There have to be limits in a global economy, lest everything become a race to the bottom.
Even in a completely free-market global economy, there would not be a "race to the bottom" for "everything". Such a race would only occur in areas of manufacturing where anyone or almost anyone is capable of doing the job with little or no training. Any factor that makes it difficult to replace a worker results in the raising of wage rates for such workers. Doctors, for example, make more than minimum wage because it is much more difficult to replace a fired doctor than it is to replace a fired burger flipper.
Also, let's look at the other side of the coin, too. In a "race to the bottom", there will be a decline in the prices of consumer goods. If my salary declines by 25%, but the prices of consumer goods decline by 30%, then I am better off than I was before. You can not just examine falling wages without also considering the prices of consumer goods.
Zippy Catholic argued in favor of increasing the wages of parents over single people and similar considerations.
Naturally, I think a company should be allowed to hire or fire anyone for any reason, and my position extends to wages. If a company wants to pay married men more than singles, then that should be its prerogative. And vice versa; a company that wants to pay singles more should be allowed to do so.

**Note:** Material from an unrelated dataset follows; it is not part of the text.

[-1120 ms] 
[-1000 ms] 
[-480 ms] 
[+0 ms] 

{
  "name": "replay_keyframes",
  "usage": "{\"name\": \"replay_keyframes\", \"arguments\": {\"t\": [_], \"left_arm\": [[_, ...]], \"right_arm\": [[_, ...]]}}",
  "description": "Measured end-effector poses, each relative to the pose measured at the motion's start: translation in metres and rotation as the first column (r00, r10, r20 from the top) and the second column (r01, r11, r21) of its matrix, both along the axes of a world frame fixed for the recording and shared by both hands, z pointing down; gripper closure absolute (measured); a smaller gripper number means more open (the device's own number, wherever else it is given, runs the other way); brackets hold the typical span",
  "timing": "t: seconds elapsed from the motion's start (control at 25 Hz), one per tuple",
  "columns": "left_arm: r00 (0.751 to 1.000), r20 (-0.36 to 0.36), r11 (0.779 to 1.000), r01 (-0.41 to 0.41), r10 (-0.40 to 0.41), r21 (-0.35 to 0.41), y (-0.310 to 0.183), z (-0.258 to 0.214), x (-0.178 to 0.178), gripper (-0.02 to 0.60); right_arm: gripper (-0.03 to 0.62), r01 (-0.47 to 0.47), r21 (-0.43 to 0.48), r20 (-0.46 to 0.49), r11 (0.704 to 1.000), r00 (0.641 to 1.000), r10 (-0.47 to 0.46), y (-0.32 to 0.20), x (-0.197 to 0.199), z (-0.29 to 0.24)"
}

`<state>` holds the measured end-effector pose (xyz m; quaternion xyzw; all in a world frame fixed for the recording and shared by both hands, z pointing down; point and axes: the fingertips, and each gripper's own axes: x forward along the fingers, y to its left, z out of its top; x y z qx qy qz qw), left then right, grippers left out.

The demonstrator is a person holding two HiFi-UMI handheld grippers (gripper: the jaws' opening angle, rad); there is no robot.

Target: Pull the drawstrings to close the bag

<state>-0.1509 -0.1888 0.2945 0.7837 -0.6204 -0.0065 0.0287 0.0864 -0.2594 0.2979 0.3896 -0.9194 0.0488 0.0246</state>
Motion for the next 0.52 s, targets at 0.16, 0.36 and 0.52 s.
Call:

In a free market, both kinds of companies might exist.
Our problem today is that corporate America is so intertwined with and burdened by government that any solution or alteration, short of getting the government out of business entirely, will result in negative consequences.
As the Indians are finding out, if your standard of living goes up "too much," outsourcing corporations will move your job to another, cheaper locale. While that may be the right of those companies under the current trade structure, it shouldn't be discounted either. I tend to agree more with Vox on this issue because the theory hasn't quite lived up to reality.
I think the one that discriminates in a way that Zippy would approve would be one that would end up going out of business because it's inefficient and would have a hard time retaining younger employees. In a way, the unions prove that because in their own way, they create the same sort of structure that one would have in a company that unduly provides for older employees at the expense of younger employees.
I think the one that discriminates in a way that Zippy would approve would be one that would end up going out of business because it's inefficient and would have a hard time retaining younger employees.
I would tend to agree. You never really know, though. That's the beauty of a free market - it allows for all sorts of "niche" markets that just don't exist in a command economy.